*** PROVIDED RECORDS ***

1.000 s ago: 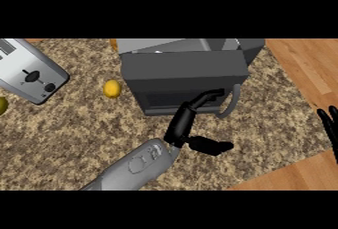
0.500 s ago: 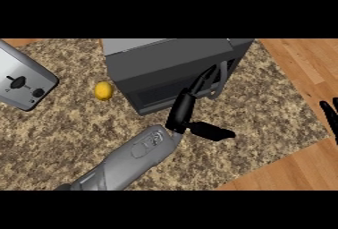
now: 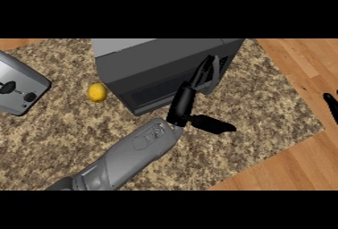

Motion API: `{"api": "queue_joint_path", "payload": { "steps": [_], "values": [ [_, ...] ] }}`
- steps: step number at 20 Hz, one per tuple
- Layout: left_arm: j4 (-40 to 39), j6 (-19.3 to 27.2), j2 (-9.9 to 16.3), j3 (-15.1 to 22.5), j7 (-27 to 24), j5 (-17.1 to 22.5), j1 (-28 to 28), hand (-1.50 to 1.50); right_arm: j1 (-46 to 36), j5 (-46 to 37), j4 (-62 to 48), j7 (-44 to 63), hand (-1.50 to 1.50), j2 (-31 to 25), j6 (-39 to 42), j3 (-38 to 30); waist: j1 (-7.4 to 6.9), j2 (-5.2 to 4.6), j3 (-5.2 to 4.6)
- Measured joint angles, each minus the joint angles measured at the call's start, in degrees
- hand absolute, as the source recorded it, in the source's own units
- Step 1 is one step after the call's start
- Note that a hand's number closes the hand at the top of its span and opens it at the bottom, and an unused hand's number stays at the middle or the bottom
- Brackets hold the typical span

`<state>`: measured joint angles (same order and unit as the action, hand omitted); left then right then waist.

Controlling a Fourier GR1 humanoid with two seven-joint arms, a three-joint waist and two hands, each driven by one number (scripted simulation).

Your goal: Pick up the milk, place it into the microwave and close the microwave

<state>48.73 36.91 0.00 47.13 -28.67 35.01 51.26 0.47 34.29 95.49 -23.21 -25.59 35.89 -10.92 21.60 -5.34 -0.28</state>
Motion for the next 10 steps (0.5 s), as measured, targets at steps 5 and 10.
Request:
{"api": "queue_joint_path", "payload": {
  "steps": [5, 10],
  "values": [
    [-0.9, 0.6, 0.3, 0.4, -1.6, 1.9, 0.6, -1.50, -1.0, 1.5, -0.2, 1.2, -1.50, -1.1, 0.3, -0.2, 0.84, -0.10, 0.02],
    [-1.6, 1.3, 0.4, 0.9, -3.6, 3.6, 0.7, -1.50, -1.9, 2.9, -0.5, 2.1, -1.50, -1.9, 0.3, -0.7, 1.33, -0.11, 0.05]
  ]
}}
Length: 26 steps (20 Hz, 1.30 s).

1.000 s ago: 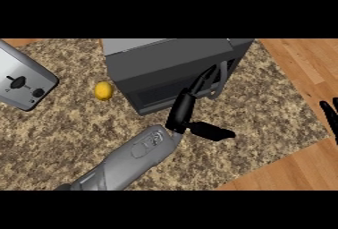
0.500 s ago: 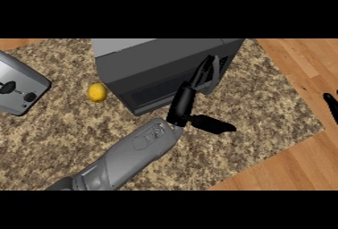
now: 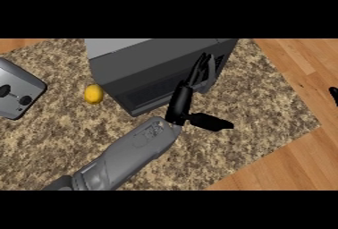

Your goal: Pick up the milk, place it into the microwave and close the microwave

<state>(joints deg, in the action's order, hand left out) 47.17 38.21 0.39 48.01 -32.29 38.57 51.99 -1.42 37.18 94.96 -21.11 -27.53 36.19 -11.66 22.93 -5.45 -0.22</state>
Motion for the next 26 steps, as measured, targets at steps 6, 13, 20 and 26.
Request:
{"api": "queue_joint_path", "payload": {
  "steps": [6, 13, 20, 26],
  "values": [
    [-0.6, 0.5, 0.1, 0.7, -1.9, 1.9, 0.2, -1.50, -1.2, 1.7, -0.5, 1.3, -1.50, -1.3, 0.2, -0.5, 0.46, -0.07, 0.02],
    [-1.3, 1.0, 0.1, 1.5, -4.1, 3.9, 0.5, -1.50, -2.2, 3.3, -0.9, 2.5, -1.50, -2.4, 0.7, -0.6, 0.91, -0.14, 0.06],
    [-2.0, 1.2, 0.0, 2.4, -5.8, 5.8, 0.8, -1.50, -3.1, 4.9, -1.3, 3.7, -1.50, -3.5, 1.1, -0.6, 1.19, -0.15, 0.08],
    [-2.6, 1.2, 0.0, 3.1, -7.1, 7.3, 1.2, -1.50, -3.7, 6.2, -1.5, 4.5, -1.50, -4.1, 1.7, -0.3, 1.40, -0.20, 0.13]
  ]
}}
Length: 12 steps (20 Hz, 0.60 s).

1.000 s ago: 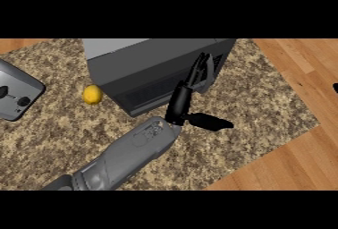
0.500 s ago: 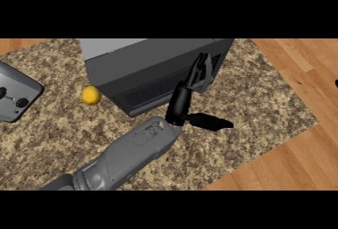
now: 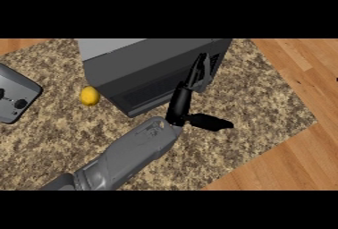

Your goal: Pick up the milk, place it into the microwave and close the microwave

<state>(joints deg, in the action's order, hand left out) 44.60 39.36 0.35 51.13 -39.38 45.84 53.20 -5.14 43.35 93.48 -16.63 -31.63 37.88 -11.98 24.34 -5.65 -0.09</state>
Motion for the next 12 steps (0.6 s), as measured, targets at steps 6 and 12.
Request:
{"api": "queue_joint_path", "payload": {
  "steps": [6, 12],
  "values": [
    [-0.6, -0.2, -0.1, 0.7, -1.2, 1.3, 0.4, -1.50, -0.8, 1.3, -0.1, 0.8, -1.50, -0.7, 0.5, 0.2, 0.05, 0.01, -0.01],
    [-0.9, -0.8, 2.1, 1.2, -1.8, 2.0, 0.3, -1.50, -1.4, 2.6, 0.1, 1.7, -1.50, -1.4, 0.4, 0.1, -0.64, 0.51, 0.22]
  ]
}}
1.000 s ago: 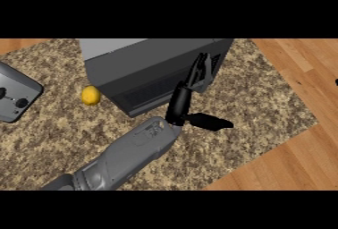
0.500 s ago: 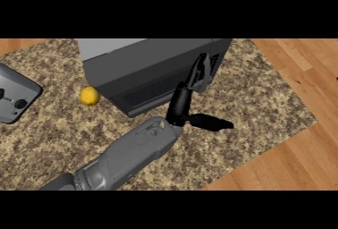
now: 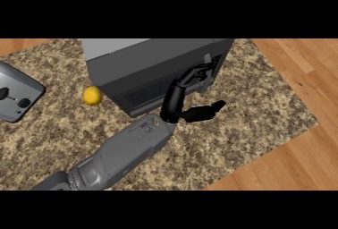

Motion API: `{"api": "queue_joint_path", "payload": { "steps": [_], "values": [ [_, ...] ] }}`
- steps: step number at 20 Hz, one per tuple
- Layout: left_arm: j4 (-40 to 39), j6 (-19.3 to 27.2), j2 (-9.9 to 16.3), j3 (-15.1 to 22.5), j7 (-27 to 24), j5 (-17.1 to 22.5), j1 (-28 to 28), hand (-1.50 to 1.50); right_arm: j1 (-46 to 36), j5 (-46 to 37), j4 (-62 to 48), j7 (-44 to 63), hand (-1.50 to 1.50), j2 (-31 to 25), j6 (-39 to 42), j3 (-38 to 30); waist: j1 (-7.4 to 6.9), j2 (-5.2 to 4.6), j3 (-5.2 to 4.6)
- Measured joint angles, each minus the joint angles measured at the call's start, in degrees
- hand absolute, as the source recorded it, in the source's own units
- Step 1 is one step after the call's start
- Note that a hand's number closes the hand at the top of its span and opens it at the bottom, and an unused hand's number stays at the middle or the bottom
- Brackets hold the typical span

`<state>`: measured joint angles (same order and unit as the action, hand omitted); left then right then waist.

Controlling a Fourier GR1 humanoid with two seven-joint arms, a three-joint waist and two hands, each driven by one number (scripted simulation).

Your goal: Pick up the milk, place it into the microwave and close the microwave

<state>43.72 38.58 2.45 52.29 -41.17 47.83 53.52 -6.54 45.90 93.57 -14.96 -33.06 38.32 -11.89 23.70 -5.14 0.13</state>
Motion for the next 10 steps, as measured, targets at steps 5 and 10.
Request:
{"api": "queue_joint_path", "payload": {
  "steps": [5, 10],
  "values": [
    [-2.6, 1.8, 0.7, 2.6, 1.2, -2.8, 2.6, -1.50, 0.2, 0.6, 0.0, 0.7, -1.50, -0.6, -0.1, -0.2, -0.98, 0.77, 0.48],
    [-4.0, 3.1, -0.4, 3.5, 3.3, -3.0, 4.0, -1.50, 0.5, 1.2, 0.3, 1.0, -1.50, -1.1, -0.4, -0.8, -1.87, 1.10, 0.51]
  ]
}}
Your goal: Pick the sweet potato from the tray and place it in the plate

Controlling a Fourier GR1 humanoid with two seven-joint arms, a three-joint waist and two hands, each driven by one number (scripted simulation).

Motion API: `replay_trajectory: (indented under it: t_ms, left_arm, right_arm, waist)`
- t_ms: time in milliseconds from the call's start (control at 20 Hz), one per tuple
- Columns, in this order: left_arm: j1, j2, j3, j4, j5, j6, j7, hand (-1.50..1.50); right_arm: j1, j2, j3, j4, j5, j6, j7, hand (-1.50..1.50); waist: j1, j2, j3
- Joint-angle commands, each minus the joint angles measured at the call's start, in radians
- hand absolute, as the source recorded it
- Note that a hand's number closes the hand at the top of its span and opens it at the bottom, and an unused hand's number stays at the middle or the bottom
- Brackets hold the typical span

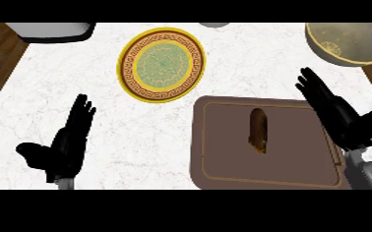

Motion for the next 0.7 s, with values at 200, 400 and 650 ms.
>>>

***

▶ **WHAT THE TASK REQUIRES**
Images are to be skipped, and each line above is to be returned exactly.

▶ **EXERCISE RESULT**
1.000 s ago: 
0.500 s ago: 
now: 

Motion API: `{"api": "queue_joint_path", "payload": { "steps": [_], "values": [ [_, ...] ] }}`
- steps: step number at 20 Hz, one per tuple
- Layout: left_arm: j4 (-40 to 39), j6 (-19.3 to 27.2), j2 (-9.9 to 16.3), j3 (-15.1 to 22.5), j7 (-27 to 24), j5 (-17.1 to 22.5), j1 (-28 to 28), hand (-1.50 to 1.50); right_arm: j1 (-46 to 36), j5 (-46 to 37), j4 (-62 to 48), j7 (-44 to 63), hand (-1.50 to 1.50), j2 (-31 to 25), j6 (-39 to 42), j3 (-38 to 30); waist: j1 (-7.4 to 6.9), j2 (-5.2 to 4.6), j3 (-5.2 to 4.6)
- Measured joint angles, each minus the joint angles measured at the call's start, in degrees
- hand absolute, as the source recorded it, in the source's own units
- Step 1 is one step after the call's start
- Note that a hand's number closes the hand at the top of its span and opens it at the bottom, and an unused hand's number stays at the middle or the bottom
- Brackets hold the typical span

`<state>`: measured joint angles (same order and unit as the action, hand omitted); left then right then waist.

Controlling a Fourier GR1 humanoid with two seven-joint arms, a three-joint waist and two hands, each driven by one number (scripted simulation).

Your goal: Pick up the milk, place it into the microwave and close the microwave

<state>48.73 36.91 0.00 47.13 -28.67 35.01 51.26 0.47 34.29 95.49 -23.21 -25.59 35.89 -10.92 21.60 -5.34 -0.28</state>
Motion for the next 10 steps (0.5 s), as measured, targets at steps 5 and 10.
Request:
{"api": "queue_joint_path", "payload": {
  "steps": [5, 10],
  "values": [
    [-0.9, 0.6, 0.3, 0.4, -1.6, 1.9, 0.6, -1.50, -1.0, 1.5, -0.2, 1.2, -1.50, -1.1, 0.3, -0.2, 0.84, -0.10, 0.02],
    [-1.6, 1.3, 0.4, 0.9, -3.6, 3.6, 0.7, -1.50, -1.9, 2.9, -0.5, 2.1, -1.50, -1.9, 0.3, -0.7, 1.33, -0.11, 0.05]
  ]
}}
Length: 26 steps (20 Hz, 1.30 s).

1.000 s ago: 
0.500 s ago: 
now: 

Your goal: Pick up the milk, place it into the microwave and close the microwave

<state>(joints deg, in the action's order, hand left out) 47.17 38.21 0.39 48.01 -32.29 38.57 51.99 -1.42 37.18 94.96 -21.11 -27.53 36.19 -11.66 22.93 -5.45 -0.22</state>
Motion for the next 26 steps, as measured, targets at steps 6, 13, 20 and 26.
Request:
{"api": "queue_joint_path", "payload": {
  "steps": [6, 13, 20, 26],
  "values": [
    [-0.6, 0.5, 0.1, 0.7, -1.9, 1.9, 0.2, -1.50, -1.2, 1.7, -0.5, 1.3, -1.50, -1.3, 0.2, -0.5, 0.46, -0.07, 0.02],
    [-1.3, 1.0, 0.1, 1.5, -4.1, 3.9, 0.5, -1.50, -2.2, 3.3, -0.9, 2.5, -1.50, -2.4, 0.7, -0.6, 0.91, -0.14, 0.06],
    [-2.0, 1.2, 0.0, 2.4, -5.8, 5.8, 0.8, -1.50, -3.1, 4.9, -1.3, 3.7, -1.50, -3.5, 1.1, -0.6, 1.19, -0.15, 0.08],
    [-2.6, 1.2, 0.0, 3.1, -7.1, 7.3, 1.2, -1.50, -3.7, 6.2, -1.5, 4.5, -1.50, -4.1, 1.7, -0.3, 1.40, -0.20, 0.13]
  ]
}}
Length: 12 steps (20 Hz, 0.60 s).

1.000 s ago: 
0.500 s ago: 
now: 

Your goal: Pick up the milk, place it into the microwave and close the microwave

<state>(joints deg, in the action's order, hand left out) 44.60 39.36 0.35 51.13 -39.38 45.84 53.20 -5.14 43.35 93.48 -16.63 -31.63 37.88 -11.98 24.34 -5.65 -0.09</state>
Motion for the next 12 steps (0.6 s), as measured, targets at steps 6 and 12.
Request:
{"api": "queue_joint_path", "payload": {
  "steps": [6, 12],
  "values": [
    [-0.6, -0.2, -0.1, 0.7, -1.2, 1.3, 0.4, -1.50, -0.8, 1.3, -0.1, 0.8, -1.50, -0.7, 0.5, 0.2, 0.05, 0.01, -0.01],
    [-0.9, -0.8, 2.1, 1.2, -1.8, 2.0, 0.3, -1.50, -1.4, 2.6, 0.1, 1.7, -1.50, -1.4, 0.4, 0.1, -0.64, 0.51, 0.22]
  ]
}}
1.000 s ago: 
0.500 s ago: 
now: 

Motion API: `{"api": "queue_joint_path", "payload": { "steps": [_], "values": [ [_, ...] ] }}`
- steps: step number at 20 Hz, one per tuple
- Layout: left_arm: j4 (-40 to 39), j6 (-19.3 to 27.2), j2 (-9.9 to 16.3), j3 (-15.1 to 22.5), j7 (-27 to 24), j5 (-17.1 to 22.5), j1 (-28 to 28), hand (-1.50 to 1.50); right_arm: j1 (-46 to 36), j5 (-46 to 37), j4 (-62 to 48), j7 (-44 to 63), hand (-1.50 to 1.50), j2 (-31 to 25), j6 (-39 to 42), j3 (-38 to 30); waist: j1 (-7.4 to 6.9), j2 (-5.2 to 4.6), j3 (-5.2 to 4.6)
- Measured joint angles, each minus the joint angles measured at the call's start, in degrees
- hand absolute, as the source recorded it, in the source's own units
- Step 1 is one step after the call's start
- Note that a hand's number closes the hand at the top of its span and opens it at the bottom, and an unused hand's number stays at the middle or the bottom
- Brackets hold the typical span

`<state>`: measured joint angles (same order and unit as the action, hand omitted); left then right then waist.

Controlling a Fourier GR1 humanoid with two seven-joint arms, a three-joint waist and two hands, each driven by one number (scripted simulation).

Your goal: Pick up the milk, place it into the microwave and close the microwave

<state>43.72 38.58 2.45 52.29 -41.17 47.83 53.52 -6.54 45.90 93.57 -14.96 -33.06 38.32 -11.89 23.70 -5.14 0.13</state>
Motion for the next 10 steps, as measured, targets at steps 5 and 10.
Request:
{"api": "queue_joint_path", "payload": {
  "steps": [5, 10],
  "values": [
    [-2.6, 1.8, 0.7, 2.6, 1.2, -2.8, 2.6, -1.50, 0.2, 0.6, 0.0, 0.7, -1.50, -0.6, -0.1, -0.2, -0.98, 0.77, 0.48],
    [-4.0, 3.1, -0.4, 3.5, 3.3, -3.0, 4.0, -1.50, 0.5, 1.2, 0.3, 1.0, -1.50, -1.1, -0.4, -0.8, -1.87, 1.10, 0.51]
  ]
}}
Your goal: Pick the sweet potato from the tray and place it in the plate

Controlling a Fourier GR1 humanoid with two seven-joint arms, a three-joint waist and two hands, each driven by one number (scripted simulation).

Motion API: `replay_trajectory: (indented under it: t_ms, left_arm, right_arm, waist)`
- t_ms: time in milliseconds from the call's start (control at 20 Hz), one per tuple
- Columns, in this order: left_arm: j1, j2, j3, j4, j5, j6, j7, hand (-1.50..1.50); right_arm: j1, j2, j3, j4, j5, j6, j7, hand (-1.50..1.50); waist: j1, j2, j3
- Joint-angle commands, each minus the joint angles measured at the call's start, in radians
- hand absolute, as the source recorded it
- Note that a hand's number closes the hand at the top of its span and opens it at the bottom, and an unused hand's number stays at the middle or the bottom
- Brackets hold the typical span


Motion for the next 0.7 s, with values at 200, 400 and 650 ms.
>>>

The answer given here is complete.